OAO Severstal has made a proposal to the Esmark Inc. Board of Directors to acquire all of the company’s outstanding shares of common stock for $17.00 per share in cash. In its proposal, Severstal stated that it was also prepared, if necessary, to enter into interim liquidity substitute financing arrangements upon entering into a mutually acceptable definitive merger agreement.
 

In its proposal, Severstal said its existing North American operations provide a superior position from which to strengthen and grow Esmark's current assets.
 
Severstal said the addition of Esmark would help to further unlock the synergistic opportunities between the company’s facilities in Dearborn, Mich., Sparrows Point, Md., and SeverCorr in Columbus, Miss.
 
The company noted as an example the potential of a steady slab supply from Sparrows Point to substantially increase the utilization of Esmark's hot strip mill, while the supply of wide hot band from Esmark to Dearborn could substantially broaden the customer value proposition of the combined companies.
 
SeverStal said the potential synergies could be even further enhanced upon successful closing of its recently announced acquisition of WCI Steel in Warren, Ohio, pending necessary regulatory approvals.
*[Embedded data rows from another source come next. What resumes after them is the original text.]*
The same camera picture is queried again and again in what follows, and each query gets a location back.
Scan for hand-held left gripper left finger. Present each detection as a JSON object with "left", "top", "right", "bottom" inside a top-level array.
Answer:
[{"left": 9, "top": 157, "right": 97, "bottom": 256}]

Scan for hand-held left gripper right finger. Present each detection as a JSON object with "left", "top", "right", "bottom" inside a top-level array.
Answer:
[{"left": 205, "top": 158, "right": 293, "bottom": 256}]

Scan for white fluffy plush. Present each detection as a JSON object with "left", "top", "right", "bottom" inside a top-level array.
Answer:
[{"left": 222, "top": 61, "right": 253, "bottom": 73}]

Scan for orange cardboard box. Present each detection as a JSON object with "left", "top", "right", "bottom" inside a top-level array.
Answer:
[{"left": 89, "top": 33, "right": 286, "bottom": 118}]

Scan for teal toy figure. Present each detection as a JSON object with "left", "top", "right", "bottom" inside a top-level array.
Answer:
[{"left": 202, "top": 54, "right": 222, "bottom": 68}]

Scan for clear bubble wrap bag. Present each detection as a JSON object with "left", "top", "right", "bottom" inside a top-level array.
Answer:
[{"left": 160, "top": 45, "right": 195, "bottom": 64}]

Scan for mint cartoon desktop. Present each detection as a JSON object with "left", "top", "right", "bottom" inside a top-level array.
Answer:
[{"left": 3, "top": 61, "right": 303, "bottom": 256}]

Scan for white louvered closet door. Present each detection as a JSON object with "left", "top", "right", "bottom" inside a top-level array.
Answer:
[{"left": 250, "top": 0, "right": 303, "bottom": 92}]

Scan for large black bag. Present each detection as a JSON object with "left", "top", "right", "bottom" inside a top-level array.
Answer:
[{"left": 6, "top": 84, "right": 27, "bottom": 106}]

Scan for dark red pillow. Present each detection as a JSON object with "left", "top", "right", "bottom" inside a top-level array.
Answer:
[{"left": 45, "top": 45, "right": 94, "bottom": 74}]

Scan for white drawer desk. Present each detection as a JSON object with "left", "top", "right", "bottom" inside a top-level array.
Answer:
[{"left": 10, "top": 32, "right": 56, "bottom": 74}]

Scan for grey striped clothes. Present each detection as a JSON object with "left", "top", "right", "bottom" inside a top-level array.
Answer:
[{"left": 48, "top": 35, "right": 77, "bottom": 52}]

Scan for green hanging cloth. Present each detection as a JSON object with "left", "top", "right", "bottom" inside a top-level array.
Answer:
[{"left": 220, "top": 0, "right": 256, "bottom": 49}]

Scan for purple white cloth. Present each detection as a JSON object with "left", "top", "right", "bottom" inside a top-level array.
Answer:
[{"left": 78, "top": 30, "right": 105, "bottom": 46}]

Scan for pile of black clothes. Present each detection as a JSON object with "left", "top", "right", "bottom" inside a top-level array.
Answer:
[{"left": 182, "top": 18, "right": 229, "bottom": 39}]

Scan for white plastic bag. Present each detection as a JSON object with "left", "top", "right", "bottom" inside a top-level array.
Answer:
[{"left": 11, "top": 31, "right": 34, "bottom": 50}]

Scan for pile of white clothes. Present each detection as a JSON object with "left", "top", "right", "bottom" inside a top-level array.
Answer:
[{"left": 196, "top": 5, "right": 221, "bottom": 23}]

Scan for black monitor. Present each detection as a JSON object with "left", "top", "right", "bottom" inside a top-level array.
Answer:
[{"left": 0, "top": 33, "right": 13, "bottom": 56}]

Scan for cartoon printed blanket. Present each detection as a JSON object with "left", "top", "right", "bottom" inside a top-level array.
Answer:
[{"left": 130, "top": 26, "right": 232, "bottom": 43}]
Severstal's proposal follows Esmark’s April 30, 2008 announcement of its agreement to be acquired by Essar Steel Holdings Limited, and the USW’s subsequent announcement of its rejection of the transaction. As part of its announcement, the USW demanded that Esmark repudiate the transaction agreements with Essar Steel, which the union said had been entered into in violation of the USW's right to bid provisions contained in its collective bargaining agreement with Esmark.

 
The USW also noted another section of its labor agreement—the "successorship" clause—which provides that Esmark and Essar Steel cannot close their proposed transaction unless Essar Steel enters into a new labor agreement with the USW. In its announcement, the USW stated that it would use such power to block the Essar Steel transaction.
 
In contrast to the proposed Essar Steel transaction, Severstal says that its proposal has the full support of the USW. Severstal and the USW have entered into an agreement that satisfies the successorship clause of the labor agreement.
 
Severstal also says that it is well-positioned to optimize Esmark’s value because of its ability to create complementary product lines, geographical alignment and operational synergies. Severstal said it also has developed a highly credible restructuring plan designed to derive maximum value from Esmark, including a 5-year capital improvement plan that carries the full support of the United Steelworkers. According to Severstal, the combined company would become one of the leading North American flat-rolled steel producers.
 
“While we hope to work together with Esmark and its board of directors to negotiate a mutually acceptable merger agreement, we believe that it is critical to give Esmark's stockholders a chance to decide for themselves and that they will find Severstal's proposal much more compelling than the Essar Steel transaction,” stated Gregory Mason, CEO of Severstal International and COO of OAO Severstal.
 
Severstal indicated in its letter that its proposal could be consummated within 40 days after entering into a merger agreement with Esmark.
 
Merrill Lynch is acting as lead financial advisor, Citi is acting as financial advisor, and Skadden, Arps, Slate, Meagher & Flom LLP is acting as legal counsel, to Severstal.
 
OAO Severstal, an international metals and mining company, focuses on high value added and unique niche products and has a successful track record of acquiring and integrating high-quality assets in North America and Europe. Severstal owns mining assets in Russia, thus securing its supplies of raw materials. In 2007, Severstal produced 17.5 million tons of steel. Revenues were $15.2 billion, EBITDA was $3.7 billion, and EPS was $1.92.